Sunday, April 26, 2020

Gary D. Rhodes Interviewed by the Chicago Tribune

Back on March 15th, my BELA LUGOSI AND THE MONOGRAM NINE co-author, Gary D. Rhodes, was interviewed by Michael Phillips of the Chicago Tribune about the effects of the 1918 influenza outbreak on the film industry and its parallels to today:

“There is a connection to be made to 1918,” argued author and University of Central Florida associate film professor Gary D. Rhodes. He wrote “The Perils of Moviegoing in America: 1896-1950,” a compelling account of fires, stickups, anarchist bombings, poor ventilation and communicable diseases coloring the darker chapters of film exhibition. 

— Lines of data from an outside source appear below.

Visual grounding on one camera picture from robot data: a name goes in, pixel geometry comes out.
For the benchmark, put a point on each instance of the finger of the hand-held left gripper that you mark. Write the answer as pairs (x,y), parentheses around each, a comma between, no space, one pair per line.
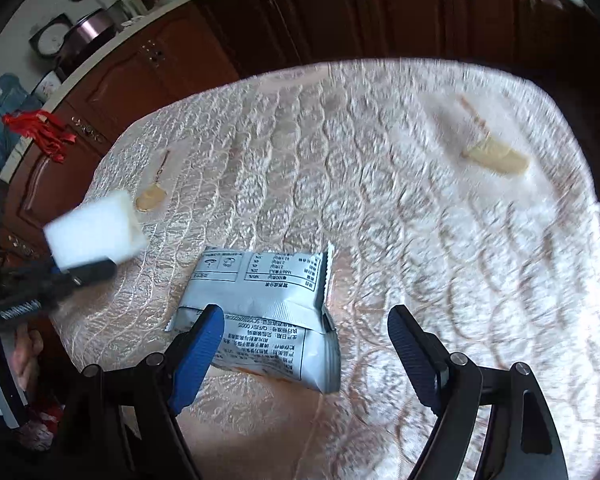
(92,272)

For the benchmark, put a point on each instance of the silver printed snack packet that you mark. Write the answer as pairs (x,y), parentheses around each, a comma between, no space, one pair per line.
(265,305)

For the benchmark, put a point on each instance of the brown wooden kitchen cabinets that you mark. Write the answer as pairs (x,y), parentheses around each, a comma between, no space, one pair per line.
(290,25)

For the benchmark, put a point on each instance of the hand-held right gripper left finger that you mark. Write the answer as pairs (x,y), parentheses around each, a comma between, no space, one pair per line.
(197,360)

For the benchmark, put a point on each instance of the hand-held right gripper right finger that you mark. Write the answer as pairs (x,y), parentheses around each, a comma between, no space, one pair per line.
(415,360)

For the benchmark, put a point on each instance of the small beige scrap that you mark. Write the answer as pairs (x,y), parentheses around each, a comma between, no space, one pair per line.
(150,200)

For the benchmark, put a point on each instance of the pink rice cooker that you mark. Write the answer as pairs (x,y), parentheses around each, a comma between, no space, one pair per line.
(87,32)

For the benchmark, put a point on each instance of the blue water jug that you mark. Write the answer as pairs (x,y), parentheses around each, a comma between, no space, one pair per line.
(2,105)

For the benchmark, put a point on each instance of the person's left hand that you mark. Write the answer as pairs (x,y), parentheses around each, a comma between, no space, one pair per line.
(30,355)

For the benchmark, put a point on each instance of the white foam block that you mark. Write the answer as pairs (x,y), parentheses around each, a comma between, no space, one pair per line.
(92,230)

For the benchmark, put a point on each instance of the beige peel piece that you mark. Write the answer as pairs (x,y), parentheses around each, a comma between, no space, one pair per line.
(497,155)

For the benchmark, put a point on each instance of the red tassel ornament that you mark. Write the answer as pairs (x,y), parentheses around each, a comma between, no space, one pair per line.
(45,130)

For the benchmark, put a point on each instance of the beige embossed tablecloth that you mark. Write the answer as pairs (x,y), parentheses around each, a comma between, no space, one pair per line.
(370,200)

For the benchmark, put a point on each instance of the round dial kitchen scale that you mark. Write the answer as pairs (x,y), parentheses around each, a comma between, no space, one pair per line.
(50,37)

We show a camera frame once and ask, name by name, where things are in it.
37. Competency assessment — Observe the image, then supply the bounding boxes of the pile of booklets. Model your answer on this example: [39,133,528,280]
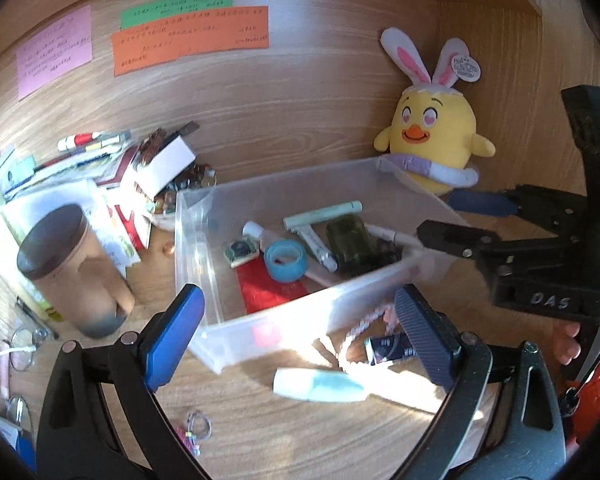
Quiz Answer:
[0,146,153,266]

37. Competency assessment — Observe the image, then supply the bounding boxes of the mint green tube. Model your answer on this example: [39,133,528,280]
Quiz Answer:
[283,201,363,228]

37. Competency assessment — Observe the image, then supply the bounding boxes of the yellow chick plush toy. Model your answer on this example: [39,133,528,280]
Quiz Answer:
[372,27,496,198]

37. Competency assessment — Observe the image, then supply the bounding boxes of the white printed marker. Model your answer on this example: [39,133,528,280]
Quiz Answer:
[294,224,340,272]

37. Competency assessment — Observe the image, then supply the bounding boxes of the orange paper note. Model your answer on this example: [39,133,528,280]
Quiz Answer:
[111,6,271,77]

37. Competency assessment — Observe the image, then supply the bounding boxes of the brown cup with dark lid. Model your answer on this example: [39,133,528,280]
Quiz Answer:
[16,203,137,339]

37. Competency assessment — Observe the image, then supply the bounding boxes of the blue booklet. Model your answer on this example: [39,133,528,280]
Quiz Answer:
[0,412,37,472]

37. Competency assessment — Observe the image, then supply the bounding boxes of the dark green bottle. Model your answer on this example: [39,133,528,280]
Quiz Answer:
[325,214,403,278]

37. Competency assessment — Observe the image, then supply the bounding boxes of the tape roll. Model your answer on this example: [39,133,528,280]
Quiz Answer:
[263,240,308,283]

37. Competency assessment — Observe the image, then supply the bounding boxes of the braided cord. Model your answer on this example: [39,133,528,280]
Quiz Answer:
[337,305,398,376]

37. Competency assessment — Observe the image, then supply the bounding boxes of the white pen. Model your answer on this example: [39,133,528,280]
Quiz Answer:
[367,224,426,250]

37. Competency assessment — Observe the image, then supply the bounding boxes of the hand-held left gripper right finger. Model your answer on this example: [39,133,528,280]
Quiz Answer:
[394,284,568,480]

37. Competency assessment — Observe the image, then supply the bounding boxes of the small square printed block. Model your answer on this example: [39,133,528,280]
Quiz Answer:
[223,239,258,266]

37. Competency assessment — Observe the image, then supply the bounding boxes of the pink paper note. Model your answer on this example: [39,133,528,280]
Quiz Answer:
[16,5,93,102]

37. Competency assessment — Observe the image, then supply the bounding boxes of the person's right hand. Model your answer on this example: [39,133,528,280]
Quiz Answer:
[552,322,583,367]

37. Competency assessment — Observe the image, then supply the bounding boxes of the eyeglasses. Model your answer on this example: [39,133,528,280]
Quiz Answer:
[2,325,51,438]

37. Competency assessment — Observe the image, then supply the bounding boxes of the pile of coins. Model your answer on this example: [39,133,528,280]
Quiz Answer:
[150,162,217,217]

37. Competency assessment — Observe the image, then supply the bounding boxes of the small white cardboard box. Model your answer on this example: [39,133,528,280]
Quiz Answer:
[122,135,197,196]

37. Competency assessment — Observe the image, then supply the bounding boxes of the green paper note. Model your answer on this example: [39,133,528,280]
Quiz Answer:
[120,0,234,30]

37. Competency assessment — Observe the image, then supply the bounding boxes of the dark small tube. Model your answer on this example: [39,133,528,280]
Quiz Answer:
[364,332,417,366]

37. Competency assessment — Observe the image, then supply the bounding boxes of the red envelope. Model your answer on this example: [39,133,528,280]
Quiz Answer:
[236,257,313,343]

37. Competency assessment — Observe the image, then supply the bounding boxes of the white cable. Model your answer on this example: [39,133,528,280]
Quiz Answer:
[0,342,37,360]

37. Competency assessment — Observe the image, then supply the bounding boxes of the white and pale blue tube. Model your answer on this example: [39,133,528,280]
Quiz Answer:
[272,367,367,403]

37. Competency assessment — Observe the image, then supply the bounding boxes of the red and white marker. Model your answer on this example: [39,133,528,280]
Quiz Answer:
[57,132,103,152]

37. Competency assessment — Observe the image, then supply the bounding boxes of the dark flat strip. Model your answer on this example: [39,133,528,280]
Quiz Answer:
[167,121,201,138]

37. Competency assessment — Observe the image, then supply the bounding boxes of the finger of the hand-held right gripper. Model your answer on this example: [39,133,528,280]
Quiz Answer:
[450,185,588,235]
[416,220,581,262]

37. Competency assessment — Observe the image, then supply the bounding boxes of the clear plastic box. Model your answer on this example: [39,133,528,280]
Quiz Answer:
[174,156,473,375]

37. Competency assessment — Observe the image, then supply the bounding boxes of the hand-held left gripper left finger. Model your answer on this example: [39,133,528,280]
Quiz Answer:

“In 1918 nobody knew how to respond to the influenza (pandemic) or how long it would last,” Rhodes said. No two cities or states implemented regulations regarding the opening or closing of theaters the same way, or at the same time. In New York City, bucking most trends, city officials allowed theaters of all kinds to stay open through the worst of the 1918-early 1919 pandemic.

Yet the death toll in New York “wasn’t any worse than any other city’s death toll,” Rhodes told me. “Though that may have been pure coincidence.” Later than most cities, Chicago closed its theaters that same month. The movie industry lost an estimated $40 million in revenue nationally by February 1919. That’s nearly $623 million in 2020 dollars.

World War I-weary audiences wondered if the movies, then silent, were dead and gone. Some are wondering the same now, at least in the traditional brick-and-mortar multiplex world. Will our collective moviegoing experience convert to moviestaying only? How soon?

Recently postponed film festivals range far and widely, from the massive Austin, Texas, mainstay South by Southwest to the regional boutique favorite Ebertfest, held (though not this year) at the Virginia Theatre in Champaign, Ill. The local Chicago Critics Film Festival, held annually at the Music Box, announced postponement Friday. The Chicago Latino Film Festival postponed its April 16-30 festival, slated for the AMC River East multiplex,

On March 9 longtime critic and festival programmer Robert Koehler tweeted: “Film festivals must now stop being public events. They must shift to online access and viewing. This requires some infrastructure work, but it can be done. Tell me that I’m wrong.”

Perils of Moviegoing" author Rhodes, for one, won’t go that far, and doesn’t see the coronavirus as the end of traditional moviegoing. “Theatrical exhibition is fragile,” he said, "and has been for a long time. This thing is going to be tough on so many industries. But people are not going to stop congregating. I mean, they will for a limited time — that’s what happened in 1918 and early 1919 — but that’s temporary. I find it difficult to believe that theaters will ever disappear entirely.”